Vladimir Putin Foto di Yuri Kochetkov / Ansa

Secondo fonti di intelligence occidentali, Vladimir Putin avrebbe mostrato un profondo cambiamento nella propria personalità, con un forte grado di paranoia verso la sua salute

Nei giorni scorsi avevamo parlato della possibilità che alla base dell’escalation che ha portato alla guerra in Ucraina ci fosse un peggioramento della salute mentale di Vladimir Putin. Ipotesi sulla quale sta indagando anche l’intelligence occidentale. Secondo quanto riportato dalla versione online del “The Guardian”, Putin avrebbe mostrato un profondo mutamento nella propria personalità, con tanto di crescente grado di paranoia verso la propria salute. Le ipotesi in merito sono fra le più varie: dal Parkinson all’inizio dello stato di demenza senile, fino all’abuso di steroidi utilizzati per curare un’altra patologia (si è parlato anche di un possibile tumore).
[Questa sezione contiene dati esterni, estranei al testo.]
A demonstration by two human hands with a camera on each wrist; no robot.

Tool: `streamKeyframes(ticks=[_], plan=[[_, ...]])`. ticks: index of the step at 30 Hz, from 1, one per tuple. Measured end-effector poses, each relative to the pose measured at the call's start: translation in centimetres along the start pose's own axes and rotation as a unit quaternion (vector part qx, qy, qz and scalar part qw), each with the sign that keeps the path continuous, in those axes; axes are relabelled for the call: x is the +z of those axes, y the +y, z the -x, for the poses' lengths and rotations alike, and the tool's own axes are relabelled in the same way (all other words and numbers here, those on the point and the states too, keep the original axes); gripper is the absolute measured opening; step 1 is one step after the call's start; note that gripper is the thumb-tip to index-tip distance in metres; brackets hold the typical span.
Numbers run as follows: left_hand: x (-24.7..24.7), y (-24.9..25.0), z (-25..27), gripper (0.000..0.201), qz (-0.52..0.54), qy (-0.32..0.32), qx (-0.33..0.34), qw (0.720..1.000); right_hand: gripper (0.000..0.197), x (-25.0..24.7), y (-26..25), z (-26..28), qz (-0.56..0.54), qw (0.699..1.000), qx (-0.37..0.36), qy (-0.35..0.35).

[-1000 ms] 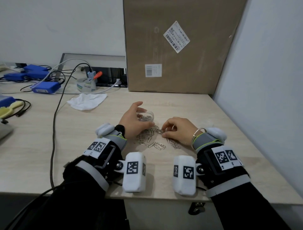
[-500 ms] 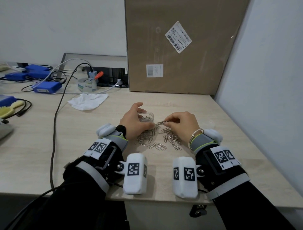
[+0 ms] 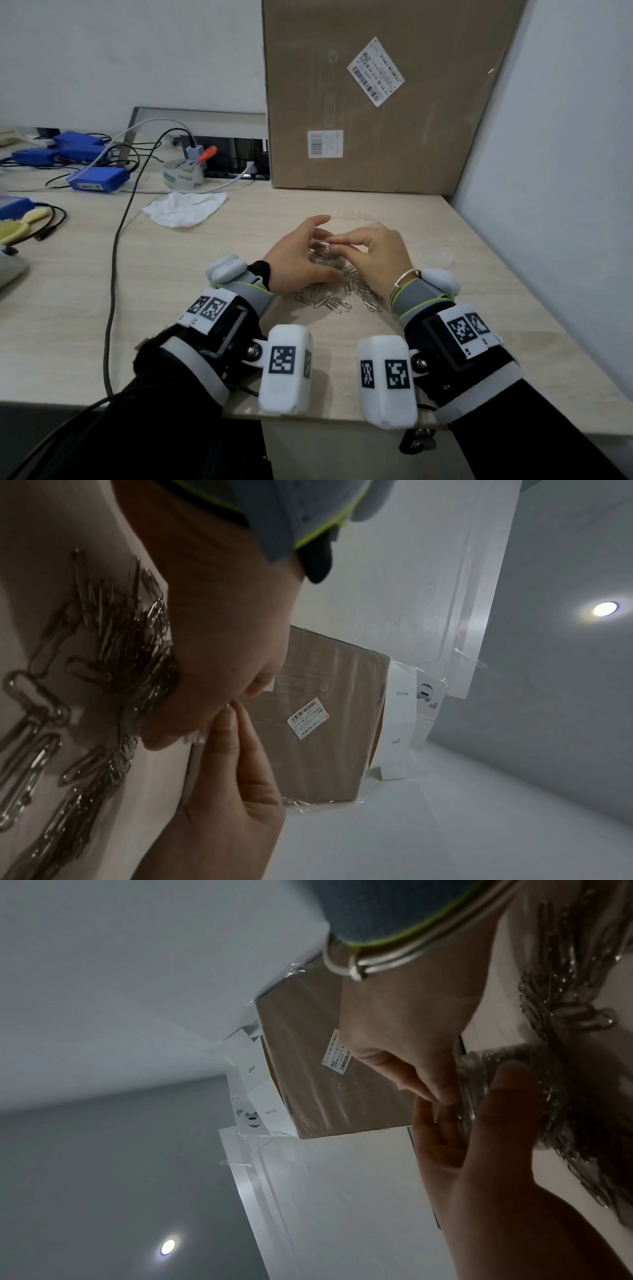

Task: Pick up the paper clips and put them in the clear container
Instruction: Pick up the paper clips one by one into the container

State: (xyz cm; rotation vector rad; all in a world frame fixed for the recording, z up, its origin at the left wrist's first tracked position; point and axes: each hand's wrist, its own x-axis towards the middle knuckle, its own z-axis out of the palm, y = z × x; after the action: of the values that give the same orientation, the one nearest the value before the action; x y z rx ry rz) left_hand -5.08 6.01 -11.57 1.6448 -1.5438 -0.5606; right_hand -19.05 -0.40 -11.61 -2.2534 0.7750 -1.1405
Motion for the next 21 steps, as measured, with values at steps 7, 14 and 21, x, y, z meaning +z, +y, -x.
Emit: streamKeyframes(ticks=[7, 14, 21], plan=[[-0.5, -0.7, -0.2, 0.086, 0.011, 0.082, -0.034, 0.996, 0.02, -0.1, 0.2, 0.1, -0.02, 0.998, 0.039, 0.042], [-3.6, -3.3, -0.3, 0.071, -0.079, 0.256, -0.183, 0.946, 0.029, -0.6, 1.3, 0.6, -0.007, 0.985, 0.173, 0.024], [-3.5, -2.8, 0.3, 0.073, -0.202, 0.235, -0.148, 0.939, 0.033, -0.9, 1.0, 1.3, -0.01, 0.973, 0.232, -0.005]])
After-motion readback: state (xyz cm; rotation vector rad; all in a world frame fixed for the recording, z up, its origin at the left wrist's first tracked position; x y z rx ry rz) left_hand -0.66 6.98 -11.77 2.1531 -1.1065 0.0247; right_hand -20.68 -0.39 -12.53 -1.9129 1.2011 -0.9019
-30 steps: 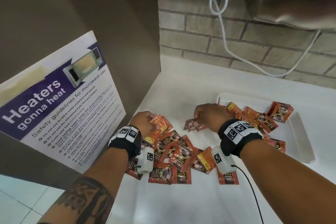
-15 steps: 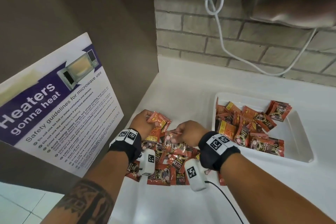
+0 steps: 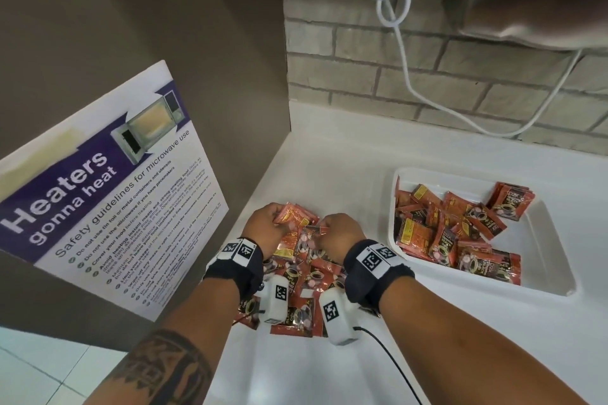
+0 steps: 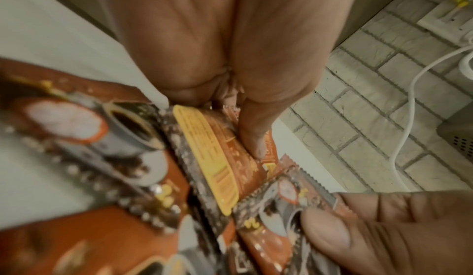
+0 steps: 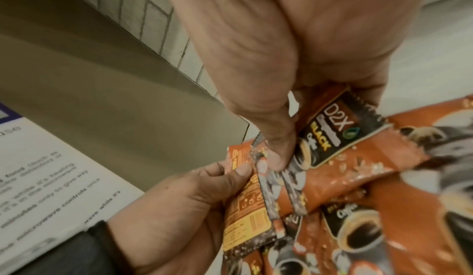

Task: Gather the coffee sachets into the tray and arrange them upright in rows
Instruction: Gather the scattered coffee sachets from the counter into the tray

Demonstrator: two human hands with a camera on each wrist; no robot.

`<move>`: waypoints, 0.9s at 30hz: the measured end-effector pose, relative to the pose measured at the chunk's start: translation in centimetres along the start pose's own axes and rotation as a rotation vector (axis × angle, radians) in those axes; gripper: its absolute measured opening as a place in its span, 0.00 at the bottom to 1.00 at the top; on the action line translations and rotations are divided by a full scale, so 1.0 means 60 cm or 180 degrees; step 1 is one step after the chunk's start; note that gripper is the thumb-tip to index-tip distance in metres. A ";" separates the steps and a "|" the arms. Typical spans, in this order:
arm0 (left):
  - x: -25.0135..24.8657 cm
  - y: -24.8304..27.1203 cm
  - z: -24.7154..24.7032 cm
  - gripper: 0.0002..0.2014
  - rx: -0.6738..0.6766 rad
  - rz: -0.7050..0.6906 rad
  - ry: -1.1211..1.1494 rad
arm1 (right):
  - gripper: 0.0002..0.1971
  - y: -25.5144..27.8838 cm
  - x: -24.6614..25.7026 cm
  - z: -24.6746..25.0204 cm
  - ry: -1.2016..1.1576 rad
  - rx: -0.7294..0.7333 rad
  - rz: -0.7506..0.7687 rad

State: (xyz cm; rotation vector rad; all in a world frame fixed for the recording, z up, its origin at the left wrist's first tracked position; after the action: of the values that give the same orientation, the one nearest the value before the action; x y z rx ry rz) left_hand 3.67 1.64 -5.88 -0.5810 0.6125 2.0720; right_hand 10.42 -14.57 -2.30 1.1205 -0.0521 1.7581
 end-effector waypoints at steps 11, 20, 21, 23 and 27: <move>-0.143 -0.038 0.036 0.08 -0.0113 -0.0523 0.0661 | 0.05 0.040 -0.035 0.187 -0.1366 -0.1204 0.0532; -0.325 -0.050 -0.074 0.13 0.0206 -0.0777 0.0415 | 0.10 0.045 -0.168 0.316 -0.1815 -0.2119 -0.0316; -0.338 -0.051 -0.085 0.14 0.0222 -0.0764 0.0348 | 0.12 0.045 -0.175 0.312 -0.1940 -0.2046 -0.0338; -0.356 -0.055 -0.106 0.14 0.0247 -0.0690 0.0223 | 0.16 0.047 -0.174 0.301 -0.1810 -0.1669 -0.0458; -0.375 -0.062 -0.127 0.11 0.0205 -0.0563 -0.0087 | 0.17 0.036 -0.193 0.304 -0.1525 -0.1431 -0.0487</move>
State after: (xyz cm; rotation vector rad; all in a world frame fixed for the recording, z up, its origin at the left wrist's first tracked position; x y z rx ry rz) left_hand 19.59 -14.98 1.11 -0.5489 0.5885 1.8850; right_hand 21.43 -32.98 0.92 1.1454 -0.6063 1.2277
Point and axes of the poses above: each hand's wrist, its own y-axis away from the middle knuckle, its own z-axis out of the back of the hand, x = y × z, the point moved 4 cm from there along -y, towards the middle knuckle, and after that the axes turned 13 degrees about -y, right-handed, at the moved point
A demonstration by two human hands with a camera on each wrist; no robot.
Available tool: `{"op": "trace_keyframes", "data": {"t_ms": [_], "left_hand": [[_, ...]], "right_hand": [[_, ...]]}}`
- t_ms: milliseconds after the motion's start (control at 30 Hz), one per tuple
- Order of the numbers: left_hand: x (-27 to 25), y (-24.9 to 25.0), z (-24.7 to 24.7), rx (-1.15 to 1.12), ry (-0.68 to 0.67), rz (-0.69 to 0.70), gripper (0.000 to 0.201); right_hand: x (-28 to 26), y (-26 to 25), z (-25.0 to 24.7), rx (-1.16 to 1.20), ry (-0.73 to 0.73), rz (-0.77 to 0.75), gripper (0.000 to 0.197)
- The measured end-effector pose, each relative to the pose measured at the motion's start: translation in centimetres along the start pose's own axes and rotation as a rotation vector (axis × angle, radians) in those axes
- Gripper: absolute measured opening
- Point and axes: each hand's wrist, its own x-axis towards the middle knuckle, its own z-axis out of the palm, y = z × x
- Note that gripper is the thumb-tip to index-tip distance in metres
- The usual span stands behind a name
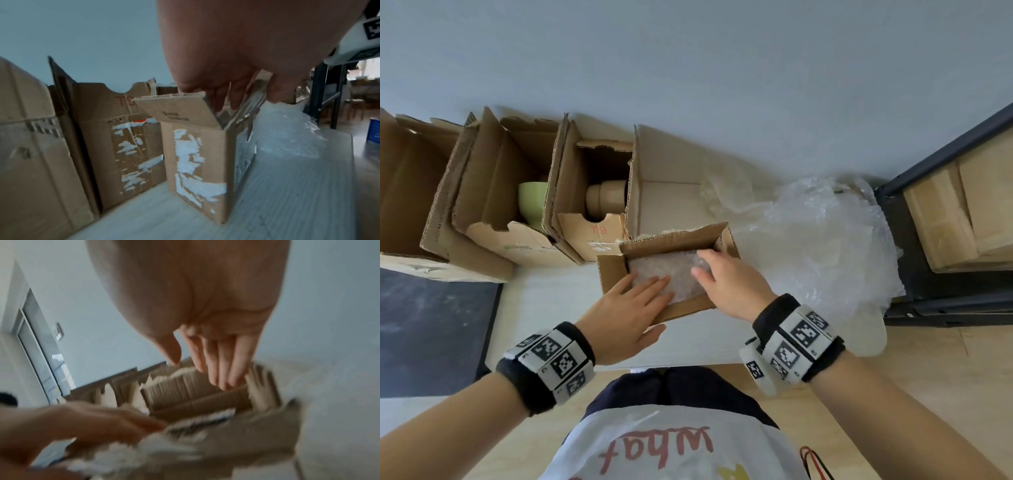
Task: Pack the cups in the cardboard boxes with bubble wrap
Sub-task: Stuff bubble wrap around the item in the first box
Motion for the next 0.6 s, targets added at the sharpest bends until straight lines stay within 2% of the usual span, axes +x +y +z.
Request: {"op": "trace_keyframes", "data": {"t_ms": [67,100,167,233,300,367,433,500,600], "left_hand": [[-0.5,0.7,0.4,-0.094,0.141,-0.001,0.049],[-0.5,1.1,0.6,-0.162,0.164,-0.010,0.048],[-0.1,1.6,0.9,-0.268,0.143,-0.045,0.050],[0.7,1.8,1.3,-0.314,0.081,-0.081,0.049],[1.2,1.8,1.6,-0.350,0.054,-0.098,0.047],[1.5,1.7,1.8,-0.372,0.021,-0.100,0.046],[1.6,1.5,2.0,-0.362,-0.048,-0.111,0.050],[1.9,1.2,2.0,-0.360,-0.108,-0.131,0.055],[2.8,1.2,1.7,-0.379,-0.158,-0.145,0.054]], "right_hand": [[-2.0,1.3,-1.7,0.071,0.357,-0.117,0.033],[-2.7,2.5,-2.6,0.085,0.510,-0.133,0.028],[-3.3,5.7,-3.8,0.110,0.673,-0.055,0.021],[-3.0,9.5,-4.2,0.110,0.622,0.130,0.026],[-2.3,13.1,-3.6,0.040,0.423,0.309,0.042],[-1.7,15.5,-2.5,-0.055,0.225,0.408,0.062],[-1.1,16.9,-1.5,-0.138,0.128,0.423,0.074],[-0.4,17.6,-0.6,-0.205,0.097,0.402,0.078],[0.4,17.9,0.2,-0.290,0.122,0.376,0.069]]}}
Che sia preoccupato della sua salute è ovviamente mostrato dal suo atteggiamento sul coronavirus“, afferma una fonte di intelligence, facendo riferimento ai colloqui con il presidente francese Emmanuel Macron e con il ministro della Difesa russo, Sergej Shoigu, tenuti a debita distanza, seduti allo stesso tavolo. “La copertura della Russia è molto buona, per quel che riguarda l’intelligence – dice una fonte occidentale – Ma c’è un’area grigia quando si arriva alla salute di Putin. Quel che sappiamo è che c’è stato un evidente cambiamento nel suo modo di prendere decisioni negli ultimi cinque anni“.